■ Task description:
Reproduce the listing exactly, please, with every line intact.
── Data block ──
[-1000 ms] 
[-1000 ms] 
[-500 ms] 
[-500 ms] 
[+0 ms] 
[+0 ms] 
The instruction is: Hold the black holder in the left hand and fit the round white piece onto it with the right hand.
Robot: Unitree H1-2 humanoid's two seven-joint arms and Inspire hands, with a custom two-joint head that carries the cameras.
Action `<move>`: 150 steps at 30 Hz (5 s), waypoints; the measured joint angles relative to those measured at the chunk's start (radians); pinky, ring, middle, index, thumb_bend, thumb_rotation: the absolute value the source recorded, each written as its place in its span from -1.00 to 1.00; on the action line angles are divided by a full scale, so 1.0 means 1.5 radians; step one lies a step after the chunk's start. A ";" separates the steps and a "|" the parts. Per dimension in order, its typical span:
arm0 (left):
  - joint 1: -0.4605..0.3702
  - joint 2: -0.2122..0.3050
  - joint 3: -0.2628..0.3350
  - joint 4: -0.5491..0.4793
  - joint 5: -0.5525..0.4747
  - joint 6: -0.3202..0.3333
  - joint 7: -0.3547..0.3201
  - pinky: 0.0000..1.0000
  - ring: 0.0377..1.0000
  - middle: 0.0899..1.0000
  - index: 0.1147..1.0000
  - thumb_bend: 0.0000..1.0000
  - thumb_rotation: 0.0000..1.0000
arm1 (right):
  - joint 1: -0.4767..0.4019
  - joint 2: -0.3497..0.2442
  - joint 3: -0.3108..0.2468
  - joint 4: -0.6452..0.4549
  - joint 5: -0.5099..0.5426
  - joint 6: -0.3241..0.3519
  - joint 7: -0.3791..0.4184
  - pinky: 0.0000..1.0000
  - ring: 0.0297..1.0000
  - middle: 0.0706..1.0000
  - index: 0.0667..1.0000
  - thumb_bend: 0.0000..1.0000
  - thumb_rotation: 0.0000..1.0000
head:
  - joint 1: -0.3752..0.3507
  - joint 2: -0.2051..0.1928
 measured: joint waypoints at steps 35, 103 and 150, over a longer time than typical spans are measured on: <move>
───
■ Finished exercise:
[-1000 ms] 
[-1000 ms] 
[-500 ms] 
[-500 ms] 
[+0 ms] 
[+0 ms] 
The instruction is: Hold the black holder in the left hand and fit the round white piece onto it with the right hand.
Robot: Unitree H1-2 humanoid's two seven-joint arms and Inspire hands, with a custom two-joint head that carries the cameras.
Action `<move>`: 150 steps at 30 Hz (5 s), waypoints; the measured joint angles relative to those measured at the chunk's start (radians); pinky, ring, middle, index, thumb_bend, thumb_rotation: the absolute value the source recorded, each written as its place in its span from -1.00 to 1.00; on the action line angles are divided by a full scale, so 1.0 means 1.5 radians; step one lies a step after the chunk's start. A ";" separates the steps and a "|" the parts. Per dimension in order, its typical span:
arm0 (left):
  - joint 1: -0.4605..0.3702
  - joint 2: -0.2122..0.3050
  - joint 3: -0.2628..0.3350
  - joint 4: -0.5491..0.4793
  - joint 5: -0.5525..0.4747
  - joint 6: -0.3202..0.3333
  - joint 7: -0.3547..0.3201
  - pinky: 0.0000..1.0000
  - ring: 0.0377..1.0000
  - middle: 0.0899..1.0000
  - index: 0.1147..1.0000
  - thumb_bend: 0.0000..1.0000
  - thumb_rotation: 0.0000..1.0000
arm1 (right):
  - joint 1: -0.4767..0.4019
  - joint 2: -0.3497..0.2442
  - joint 3: -0.3108..0.2468
  - joint 4: -0.6452..0.4549
  - joint 5: -0.5099..0.5426
  - joint 6: -0.3241..0.3519
  - joint 7: -0.3791..0.4184
  - pinky: 0.0000..1.0000
  - ring: 0.0297..1.0000
  - middle: 0.0706..1.0000
  - index: 0.0667..1.0000
  - thumb_bend: 0.0000..1.0000
  - thumb_rotation: 0.0000..1.0000
head:
  - joint 1: -0.3752..0.3507
  - joint 2: -0.2051..0.1928
 measured: joint waypoints at steps 35, 103 and 150, over a longer time than typical spans are measured on: <move>

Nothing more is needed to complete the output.